The television networks early that evening paid brief, heartwarming tributes to the late John Garfield, tactfully omitting the truth surrounding his sudden death. Choreographer Barry Wren watched one of the tributes in his living room, and then suddenly dropped the glass of wine from which he’d been sipping and bolted for the bathroom, where he stood over the sink with the dry heaves. Lester Miroff was in a sleazy bar on West Forty-third Street off Seventh Avenue having a bourbon with a beer chaser, for the first time in months, he had the decency to feel some remorse.
In another part of the city, an expensive apartment on upper Fifth Avenue, the celebrated young film and theater director Theodore Valudni was shutting the door behind him and placing his overnight case on the floor He could hear the television set in the living room. “Honey,” he called out, “I’m home.” There was no response.

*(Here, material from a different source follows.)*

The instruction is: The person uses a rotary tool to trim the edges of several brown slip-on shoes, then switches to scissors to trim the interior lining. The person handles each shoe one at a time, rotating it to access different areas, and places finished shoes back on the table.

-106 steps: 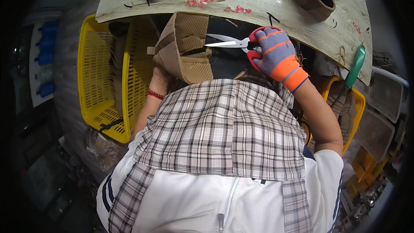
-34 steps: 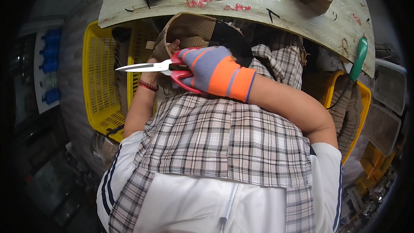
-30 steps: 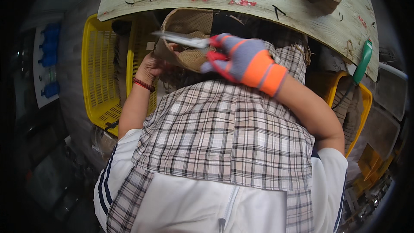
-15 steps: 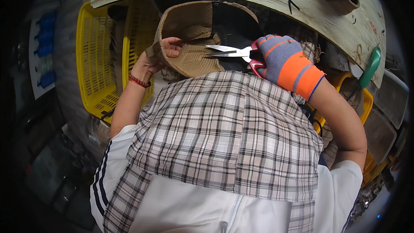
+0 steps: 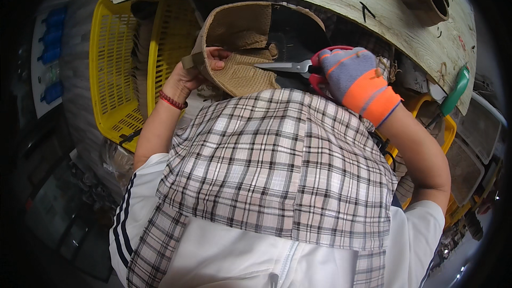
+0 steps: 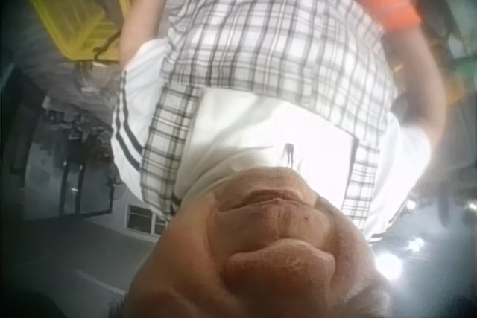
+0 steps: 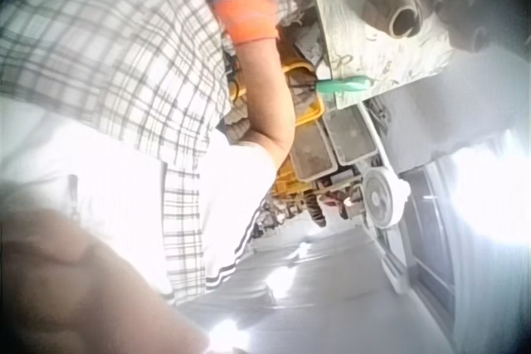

He entered the living room. His wife Beth was watching a kaleidoscope of scenes from John Garfield movies Her eyes were red, though tearless. She had acted with Garfield in their early days on Broadway with the Group Theater. Ted Valudni had been an actor then too, not a very good one. But with the help of his friends in the Group, he’d found his true vocation as a gifted director. In the past ten years, he’d notched up an enviable string of film and theater triumphs. “What’s that about Julie?” His voice was dry and parched.